24. Medication in children: There are no clinical studies conducted in children or adolescents. Therefore, it is not recommended for the treatment of patients younger than 18 years of age.
25. Medication for the elderly: For patients over 65 years old, no special dose adjustment is required.
26. Drug overdose: Cases of drug overdose have been reported. Some people swallowed unknown doses of nilotinib capsules with alcohol and other drugs, resulting in neutropenia, vomiting, and drowsiness. When overdose occurs, the patient should be closely observed and given appropriate supportive care.
Storage:
Save below 30℃.
Mechanism of action:
1. Nilotinib is a BCR-ABL kinase inhibitor. Nilotinib binds to and stabilizes the inactive conformation of the ABL protein kinase site. In vitro, nilotinib inhibits BCR-ABL kinase-mediated proliferation of murine leukemia cell lines and cell lines derived from Ph+ CML patients. Among the 33 mutations tested, nilotinib was able to overcome imatinib resistance caused by 32 BCR-ABL kinase mutations. Due to this biochemical activity, nilotinib selectively inhibits proliferation and induces apoptosis in BCR-ABL cell lines and Philadelphia chromosome-positive primary leukemia cells in all CML patients. Nilotinib inhibits autophosphorylation of the following kinases: Bcr-Abl (20-60nM), PDGFR (69nM), and c-Kit (210nM). In vivo, nilotinib reduced tumor volume in a murine BCR-ABL xenograft model. In murine models of CML, nilotinib as monotherapy reduced tumor burden and prolonged survival after oral administration.

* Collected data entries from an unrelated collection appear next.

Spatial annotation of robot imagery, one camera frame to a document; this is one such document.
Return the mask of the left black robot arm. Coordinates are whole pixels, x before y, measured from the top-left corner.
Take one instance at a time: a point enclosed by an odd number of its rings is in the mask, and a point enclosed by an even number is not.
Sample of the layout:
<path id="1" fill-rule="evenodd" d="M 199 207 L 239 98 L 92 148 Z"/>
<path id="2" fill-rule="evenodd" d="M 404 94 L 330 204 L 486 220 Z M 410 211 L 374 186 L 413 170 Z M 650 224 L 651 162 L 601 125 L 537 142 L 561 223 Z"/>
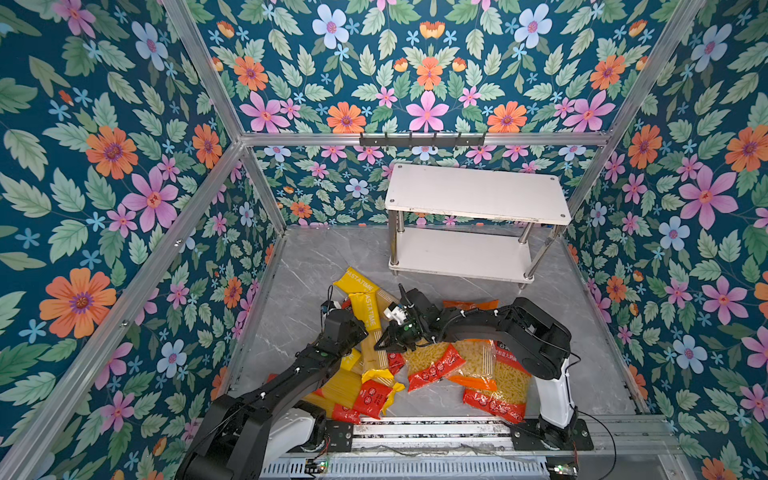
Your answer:
<path id="1" fill-rule="evenodd" d="M 306 443 L 315 417 L 301 409 L 295 426 L 276 424 L 302 399 L 335 375 L 343 357 L 367 337 L 364 323 L 349 309 L 330 306 L 324 328 L 296 354 L 293 364 L 260 388 L 214 400 L 178 468 L 178 479 L 257 479 L 262 469 Z"/>

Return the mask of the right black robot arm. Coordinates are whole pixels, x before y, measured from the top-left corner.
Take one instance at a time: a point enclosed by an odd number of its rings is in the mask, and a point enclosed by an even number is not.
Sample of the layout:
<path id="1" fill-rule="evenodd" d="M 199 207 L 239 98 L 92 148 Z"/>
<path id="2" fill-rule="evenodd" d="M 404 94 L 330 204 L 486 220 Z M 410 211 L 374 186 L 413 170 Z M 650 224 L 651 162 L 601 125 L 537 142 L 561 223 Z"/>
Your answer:
<path id="1" fill-rule="evenodd" d="M 571 444 L 578 409 L 569 383 L 570 331 L 533 301 L 518 297 L 491 310 L 440 308 L 419 290 L 401 291 L 385 309 L 389 325 L 374 349 L 403 354 L 443 342 L 491 340 L 535 378 L 540 409 L 538 438 L 553 449 Z"/>

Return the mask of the yellow spaghetti package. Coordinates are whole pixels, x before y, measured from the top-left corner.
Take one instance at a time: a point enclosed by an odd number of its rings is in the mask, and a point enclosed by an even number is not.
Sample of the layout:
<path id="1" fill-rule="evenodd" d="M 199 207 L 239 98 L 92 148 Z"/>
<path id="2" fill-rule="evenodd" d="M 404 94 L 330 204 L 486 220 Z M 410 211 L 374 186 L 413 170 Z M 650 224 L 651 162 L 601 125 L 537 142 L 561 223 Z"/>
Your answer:
<path id="1" fill-rule="evenodd" d="M 379 310 L 388 308 L 391 304 L 400 302 L 393 294 L 389 293 L 383 287 L 368 279 L 365 275 L 356 269 L 349 267 L 339 280 L 333 282 L 343 292 L 349 293 L 371 293 L 376 297 L 376 303 Z"/>
<path id="2" fill-rule="evenodd" d="M 355 317 L 368 332 L 381 329 L 377 297 L 375 293 L 350 293 L 349 300 Z"/>
<path id="3" fill-rule="evenodd" d="M 354 347 L 352 352 L 342 359 L 341 372 L 356 375 L 359 378 L 358 384 L 360 388 L 368 380 L 375 380 L 391 387 L 393 393 L 390 397 L 389 405 L 384 411 L 385 414 L 387 409 L 393 405 L 396 394 L 403 391 L 405 386 L 396 381 L 394 375 L 388 370 L 387 353 L 374 349 L 375 344 L 381 337 L 381 330 L 369 332 L 360 345 Z"/>

2. Nilotinib has an inhibitory effect on PDGF, Kit, CSF-1R, DDR and Ephrin receptor kinase within the concentration range achieved after oral administration under the recommended CML treatment dose conditions. Furthermore, nilotinib had little or no effect on most other protein kinases tested, including Src.
Efficacy and safety:
In vitro studies have shown that it can selectively inhibit bcr-aLl autophosphorylation and reduce the proliferation and development ability of wild-type bcr-aLl and Gleevec-resistant mutant cells. Effects of Dashina (nilotinib) u2003 Treatment with Dashina (nilotinib) is effective for most patients with advanced CML. For patients in the accelerated phase, the overall hematologic response rate (normalization of white blood cell count) was 72%, while the cytogenetic response rate (reduction or disappearance of the Ph chromosome) was 48%. In blast crisis patients, these two response rates were 39% and 27%, respectively.
Phase II clinical studies have shown that Daxina (nilotinib) is effective in 46% of patients with Gleevec resistance and has fewer side effects. Common toxic reactions (such as fluid retention, body surface edema, and weight gain) that are common in Gleevec treatment are not usually seen. Adverse effects of Nilotinib: Researchers believe that Nilotinib is generally well tolerated. Common adverse events include bone marrow suppression, transient elevated blood bilirubinemia, and rash. In addition, the researchers observed that toxicities commonly seen with Gleevec (imatinib) treatment (e.g., fluid retention, surface edema, weight gain) or, very rarely, pleural and pericardial effusions were not generally seen with Dashina.